WHAT THE TASK REQUIRES => Give back exactly the lines from the one that includes "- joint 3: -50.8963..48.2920" to the last line below, both included, and no further lines.

INFORMATION SUPPLIED =>
------

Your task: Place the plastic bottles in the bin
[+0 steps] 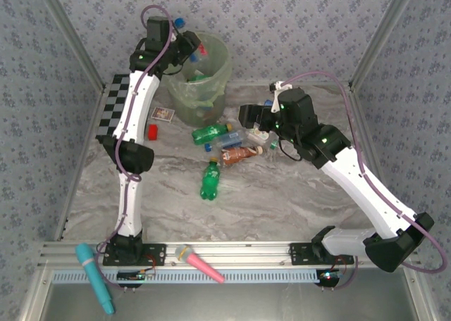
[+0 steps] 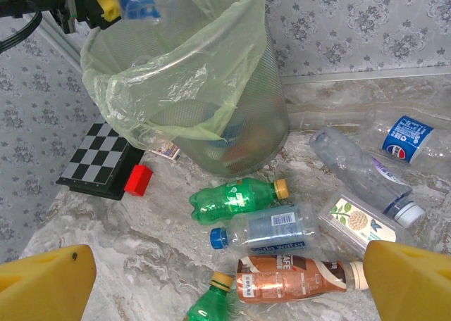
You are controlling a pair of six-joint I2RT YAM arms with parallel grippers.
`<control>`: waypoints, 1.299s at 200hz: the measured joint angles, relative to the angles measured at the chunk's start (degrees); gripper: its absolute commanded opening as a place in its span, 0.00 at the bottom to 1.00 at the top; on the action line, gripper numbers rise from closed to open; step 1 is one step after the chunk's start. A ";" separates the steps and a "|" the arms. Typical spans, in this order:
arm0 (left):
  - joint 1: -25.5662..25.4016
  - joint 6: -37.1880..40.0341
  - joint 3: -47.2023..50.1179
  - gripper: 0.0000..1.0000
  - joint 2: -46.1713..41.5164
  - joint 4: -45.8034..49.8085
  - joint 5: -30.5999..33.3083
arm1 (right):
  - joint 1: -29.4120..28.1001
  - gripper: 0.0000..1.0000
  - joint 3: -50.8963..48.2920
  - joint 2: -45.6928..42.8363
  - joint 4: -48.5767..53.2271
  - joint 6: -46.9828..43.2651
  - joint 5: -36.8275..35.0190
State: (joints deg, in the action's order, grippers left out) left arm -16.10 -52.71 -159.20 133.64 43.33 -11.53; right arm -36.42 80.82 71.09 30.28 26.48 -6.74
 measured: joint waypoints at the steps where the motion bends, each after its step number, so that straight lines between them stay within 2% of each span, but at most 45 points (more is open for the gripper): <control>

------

FINAL ANSWER =>
  - joint 3: -50.8963..48.2920
  - joint 2: -45.6928..42.8363
  - joint 4: -48.5767..53.2271
  - joint 6: -46.9828..43.2651
  - joint 5: -36.8275..35.0190
State: (joints deg, in the action's order, grippers left out) left arm -16.10 -52.71 -159.20 133.64 43.33 -11.53; right arm -36.42 80.82 71.09 30.28 26.48 -6.74
 measured: joint waypoints at the steps where the motion bends, each after its step number, so that straight lines between them stay within 2% of each span, but at most 45 points (more is open for the gripper): <control>

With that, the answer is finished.